• WHAT NEEDS TO BE DONE
For each line of the data below, copy it if it holds the word "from".

RECORDED DATA START

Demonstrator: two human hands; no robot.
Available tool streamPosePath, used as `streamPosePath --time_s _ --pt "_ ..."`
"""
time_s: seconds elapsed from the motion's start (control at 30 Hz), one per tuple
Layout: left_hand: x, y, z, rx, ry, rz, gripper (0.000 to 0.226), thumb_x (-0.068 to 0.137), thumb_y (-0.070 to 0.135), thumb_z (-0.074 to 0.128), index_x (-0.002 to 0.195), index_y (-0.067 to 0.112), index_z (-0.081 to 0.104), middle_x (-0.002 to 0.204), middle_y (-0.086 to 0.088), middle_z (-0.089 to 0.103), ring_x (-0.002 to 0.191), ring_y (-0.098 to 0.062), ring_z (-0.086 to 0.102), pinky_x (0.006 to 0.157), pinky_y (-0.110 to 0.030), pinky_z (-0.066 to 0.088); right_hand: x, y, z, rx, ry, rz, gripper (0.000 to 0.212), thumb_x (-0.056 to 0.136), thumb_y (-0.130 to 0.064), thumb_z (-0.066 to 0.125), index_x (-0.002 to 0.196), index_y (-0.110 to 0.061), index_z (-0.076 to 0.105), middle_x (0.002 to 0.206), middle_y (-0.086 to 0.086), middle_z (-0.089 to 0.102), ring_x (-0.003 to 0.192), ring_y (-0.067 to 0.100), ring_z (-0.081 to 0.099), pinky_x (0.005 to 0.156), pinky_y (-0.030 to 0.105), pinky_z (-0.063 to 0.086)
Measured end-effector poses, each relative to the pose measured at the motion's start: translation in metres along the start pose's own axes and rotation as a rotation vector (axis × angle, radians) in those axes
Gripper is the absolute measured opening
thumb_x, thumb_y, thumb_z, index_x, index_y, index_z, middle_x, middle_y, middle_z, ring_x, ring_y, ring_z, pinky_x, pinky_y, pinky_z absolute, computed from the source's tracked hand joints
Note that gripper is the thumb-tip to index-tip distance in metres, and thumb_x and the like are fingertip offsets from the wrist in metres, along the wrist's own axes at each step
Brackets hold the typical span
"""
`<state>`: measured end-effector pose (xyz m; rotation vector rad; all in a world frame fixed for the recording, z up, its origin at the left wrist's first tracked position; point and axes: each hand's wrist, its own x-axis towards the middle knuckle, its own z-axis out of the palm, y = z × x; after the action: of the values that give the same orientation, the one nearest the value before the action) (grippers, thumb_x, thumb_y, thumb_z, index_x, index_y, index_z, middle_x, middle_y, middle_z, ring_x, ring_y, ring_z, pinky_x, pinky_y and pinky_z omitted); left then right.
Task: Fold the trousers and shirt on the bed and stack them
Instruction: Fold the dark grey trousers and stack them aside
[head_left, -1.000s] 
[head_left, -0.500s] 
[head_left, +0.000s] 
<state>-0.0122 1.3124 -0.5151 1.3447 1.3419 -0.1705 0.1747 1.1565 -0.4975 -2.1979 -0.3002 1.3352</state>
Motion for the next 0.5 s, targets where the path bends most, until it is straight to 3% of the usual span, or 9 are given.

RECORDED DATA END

• SOLUTION
time_s: seconds elapsed from the motion's start (control at 30 Hz), one per tuple
thumb_x, thumb_y, thumb_z, index_x, index_y, index_z, middle_x, middle_y, middle_z, ring_x, ring_y, ring_z, pinky_x, pinky_y, pinky_z absolute, computed from the source's tracked hand joints
Note that gripper is the thumb-tip to index-tip distance in metres, and thumb_x and the like are fingertip offsets from the wrist in metres, along the wrist's own axes at each step

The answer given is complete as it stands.